Esteves é o receptador (essa é a palavra correta) de
campos de petróleo (e petróleo da melhor qualidade) na riquíssima e
convulsionada Nigéria. Foram-lhe repassados em negociação nebulosa pela
Petrobrás, antes da explosão que hoje expõe suas vísceras e a corrupção
endêmica que comprometeu a saúde da gigantesca empresa. Os policiais,
promotores e o juiz da Operação Lava Jato se esqueceram ou ainda não chegaram
ao banqueiro-petroleiro. E não seria com um senador escandaloso, atrevido e com
escassos inibidores comportamentais, como é Romário de Souza, que o exitoso
André Esteves iria se confrontar. É melhor ser gentil do que comprar uma briga
com um político midiático. Fui claro?
Pra que discutir com um senador que quebra um imóvel que
era seu e foi tomado pela justiça e vendido para um grande empresário? E se
confrontar com o impávido namorado da bela (pra quem gosta, esclareço)
transexual Talita Zampirolli (N.L.:foto abaixo), uma loura estonteante fotografada de mãos dadas
em lânguida troca de afagos com o guardião da moral do futebol brasileiro?

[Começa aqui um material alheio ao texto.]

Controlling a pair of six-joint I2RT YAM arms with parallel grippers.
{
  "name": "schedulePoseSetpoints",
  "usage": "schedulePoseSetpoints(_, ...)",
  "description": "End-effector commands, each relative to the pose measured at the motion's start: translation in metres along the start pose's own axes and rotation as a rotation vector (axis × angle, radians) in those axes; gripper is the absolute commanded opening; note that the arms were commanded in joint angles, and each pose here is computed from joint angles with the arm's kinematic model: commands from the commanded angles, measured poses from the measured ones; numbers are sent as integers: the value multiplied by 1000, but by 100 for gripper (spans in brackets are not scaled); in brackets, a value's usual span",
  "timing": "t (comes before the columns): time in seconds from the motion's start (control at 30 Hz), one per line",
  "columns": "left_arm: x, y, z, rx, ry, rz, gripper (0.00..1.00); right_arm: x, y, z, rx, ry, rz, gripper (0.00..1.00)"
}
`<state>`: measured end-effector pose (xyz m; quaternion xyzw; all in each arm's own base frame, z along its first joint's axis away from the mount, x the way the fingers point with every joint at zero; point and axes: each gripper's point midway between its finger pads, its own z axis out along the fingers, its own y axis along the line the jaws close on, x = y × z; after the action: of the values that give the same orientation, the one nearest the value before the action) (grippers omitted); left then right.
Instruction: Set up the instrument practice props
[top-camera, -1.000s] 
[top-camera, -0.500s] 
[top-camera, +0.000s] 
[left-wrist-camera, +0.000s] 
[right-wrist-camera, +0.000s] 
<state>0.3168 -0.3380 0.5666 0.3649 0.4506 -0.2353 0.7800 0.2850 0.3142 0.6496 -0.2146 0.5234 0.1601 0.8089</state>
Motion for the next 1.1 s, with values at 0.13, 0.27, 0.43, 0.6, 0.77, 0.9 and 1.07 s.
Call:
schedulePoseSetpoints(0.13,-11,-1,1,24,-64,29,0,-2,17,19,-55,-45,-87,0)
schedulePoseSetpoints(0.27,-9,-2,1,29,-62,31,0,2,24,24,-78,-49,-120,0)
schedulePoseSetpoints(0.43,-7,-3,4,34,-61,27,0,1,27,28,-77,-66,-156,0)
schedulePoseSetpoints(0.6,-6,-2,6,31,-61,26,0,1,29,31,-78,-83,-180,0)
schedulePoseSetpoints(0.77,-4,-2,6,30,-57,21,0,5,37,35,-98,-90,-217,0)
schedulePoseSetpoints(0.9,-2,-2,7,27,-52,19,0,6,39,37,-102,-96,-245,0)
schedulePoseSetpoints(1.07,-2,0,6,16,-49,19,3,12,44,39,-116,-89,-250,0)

Pelear-se com um homem que tem coleção de Mercedes-Benz e
250 pares de sapatos, segundo Eduardo Galeano na página 189 do seu celebrado
livro "Futebol ao Sol e a Sombra"? Confrontar com o homem que teria
querido ser o "cartola" do futebol feminino e suas dezenas de milhões
de dólares e, diante da recusa da CBF, tornou-se inimigo implacável da mesma
CBF que ele cortejava? Não, mil vezes não.

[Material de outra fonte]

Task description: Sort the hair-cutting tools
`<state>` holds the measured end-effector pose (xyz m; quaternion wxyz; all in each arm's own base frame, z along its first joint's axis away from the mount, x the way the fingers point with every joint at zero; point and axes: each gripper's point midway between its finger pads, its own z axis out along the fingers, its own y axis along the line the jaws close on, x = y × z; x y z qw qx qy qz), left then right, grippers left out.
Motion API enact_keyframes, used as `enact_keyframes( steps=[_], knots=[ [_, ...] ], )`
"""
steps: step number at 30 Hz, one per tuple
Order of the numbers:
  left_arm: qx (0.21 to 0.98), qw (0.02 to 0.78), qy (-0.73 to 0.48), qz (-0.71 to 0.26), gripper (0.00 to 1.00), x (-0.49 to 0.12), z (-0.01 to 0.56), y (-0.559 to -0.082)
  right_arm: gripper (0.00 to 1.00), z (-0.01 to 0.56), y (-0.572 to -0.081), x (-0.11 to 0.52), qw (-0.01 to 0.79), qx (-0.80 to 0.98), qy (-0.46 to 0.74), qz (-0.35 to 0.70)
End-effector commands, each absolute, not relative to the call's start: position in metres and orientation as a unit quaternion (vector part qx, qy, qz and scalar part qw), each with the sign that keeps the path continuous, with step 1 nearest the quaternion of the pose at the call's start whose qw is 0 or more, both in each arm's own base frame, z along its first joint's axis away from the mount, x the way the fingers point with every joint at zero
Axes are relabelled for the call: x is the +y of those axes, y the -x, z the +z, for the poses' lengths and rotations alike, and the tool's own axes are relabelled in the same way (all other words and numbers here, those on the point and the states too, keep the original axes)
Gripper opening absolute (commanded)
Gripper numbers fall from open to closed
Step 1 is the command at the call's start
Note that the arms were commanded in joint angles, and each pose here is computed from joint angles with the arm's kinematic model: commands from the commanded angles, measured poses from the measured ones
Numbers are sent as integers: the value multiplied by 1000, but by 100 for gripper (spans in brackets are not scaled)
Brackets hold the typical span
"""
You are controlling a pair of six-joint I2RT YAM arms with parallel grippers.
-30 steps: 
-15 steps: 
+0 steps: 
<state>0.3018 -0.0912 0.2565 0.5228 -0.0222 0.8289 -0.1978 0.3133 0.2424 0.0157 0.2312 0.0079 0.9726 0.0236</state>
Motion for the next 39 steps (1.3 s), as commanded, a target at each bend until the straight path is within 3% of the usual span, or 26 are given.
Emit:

O que Romário está fazendo é tudo o que não deve ser
feito na limpeza do mais popular esporte do planeta. Trocar uma máfia
escancarada por uma máfia ainda não denunciada. O deus dos gramados, das
arquibancadas e das bolas nos livre dessa derrota baseada em histórico gol
contra.
Termino cheio de esperanças. Há livros desnudando a máfia
do futebol. Há poderosos presos e investigações em curso. Recuso-me a perder o
amor profundo por meu time do coração, o Olimpia, e a sofrer e delirar com as
derrotas e as vitórias de minha Seleção paraguaia. Algo há de mudar e pagarão
caro os que converteram a digna paixão dos torcedores em negócio sujo e
mafioso."
(N.L.: Romário já admite que tinha conta na Suiça. A Veja não vai deixar barato.
(N.L.: Romário já admite que tinha conta na Suiça. A Veja não vai deixar barato.